If someone were to ask me: 'Do you believe in God?" I may say yes just to not get into it. But if I were to be truly honest, I would need to ask: "What do you mean by God?" Upon hearing their description of God, I would probably have to say "No, I don't."
Then if the person asks me: "So you believe there is no God.?" Again, my response would be "No." Atheism is based on a belief. I am not an Atheist.
Remember the story of the six blind men describing an elephant? This is it:
Six blind men learned an elephant was visiting their village. None of them knew what an elephant was, so they decided to touch it and find out.
"Hey, the elephant is a pillar," said the first man
who touched his leg.
"Oh, no! it is like a rope," said the second man who
touched the tail.
"Oh, no! it is like a thick branch of a tree," said
the third man who touched the trunk of the elephant.
"It is like a big hand fan" said the fourth man who
touched the ear of the elephant.
"It is like a huge wall," said the fifth man who
touched the belly of the elephant.
"It is like a solid pipe," Said the sixth man who
touched the tusk of the elephant.
They began to argue about the elephant and every one of them
insisted that he was right.
This is religion. The collision of beliefs, each group thinking theirs are correct. Each person believing s/he is right. Each person and each group has their own image of God.

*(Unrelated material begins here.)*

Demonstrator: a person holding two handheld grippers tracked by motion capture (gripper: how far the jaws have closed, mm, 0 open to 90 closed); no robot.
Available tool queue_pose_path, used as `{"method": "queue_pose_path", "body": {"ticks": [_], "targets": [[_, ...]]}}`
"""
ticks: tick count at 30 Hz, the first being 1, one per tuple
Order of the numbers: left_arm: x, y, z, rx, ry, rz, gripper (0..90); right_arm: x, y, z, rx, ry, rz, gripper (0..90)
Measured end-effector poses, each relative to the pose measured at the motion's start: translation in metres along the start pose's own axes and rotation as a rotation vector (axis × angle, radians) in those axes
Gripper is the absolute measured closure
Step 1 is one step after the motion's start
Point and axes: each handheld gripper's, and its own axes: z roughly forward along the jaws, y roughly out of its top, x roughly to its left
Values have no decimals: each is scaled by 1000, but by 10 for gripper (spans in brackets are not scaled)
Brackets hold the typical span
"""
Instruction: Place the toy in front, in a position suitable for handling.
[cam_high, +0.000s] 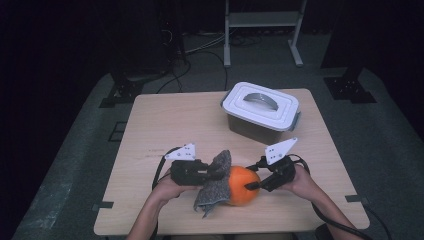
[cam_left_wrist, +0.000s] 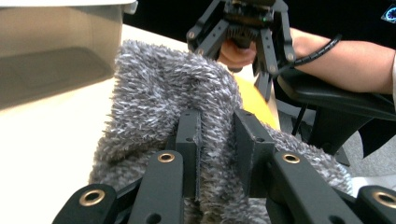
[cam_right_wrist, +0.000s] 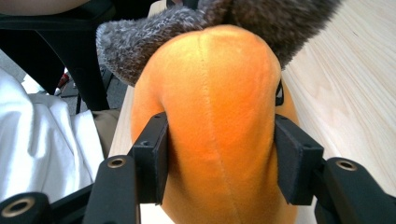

Images are not real. They are partial truths. This is why you can find truths in any religion. Those who have written about and taught from the original teacher and formed a religion have shared their part of the elephant. In most cases, they have also added their own stuff.
"God" is a word that names the ineffable. I sense God and feel God, have an awareness of God-ness. I have seen God in the faces of my children when they were babies, in the joyful countenance of my wife on our wedding day, in the faces of students I have taught, and in the midst of groups and teams of which I was a part. I have felt God when walking in a forest, when sitting in a pew at Notre Dame du Chartres, gazing at the mountain above Machu Picchu, standing in solitude on the Pyramid to the Sun at Teotihuacan, and while enjoying a west coast sunset (Lake Michigan or the Pacific Ocean) . I have seen God when one person forgives another. I have witnessed God in the creations of great artists, writers, and musicians. Although I have sometimes traveled around the world to seek experiences, I needn't leave home to experience God. Wherever I am, God is.
For me, God is not something or someone to believe in. I live and move and have my being within God. The closer I get to God, the less there is of "me" as I have known myself. The only belief I have is "I am." At the same time I know that "God is." But don't ask me to describe that which is indescribable. I can't. And I don't want to make it up and call it a belief. I can't take my experiences and package and sell them as a belief system.
Whatever your religion or lack of, those moments when you touch God--when something deep in your mind and heart is sparked by inspiration or revelation, when you truly feel "not alone" or unconditionally loved or completely aware--those are the moments that inform you about God. But good luck explaining it!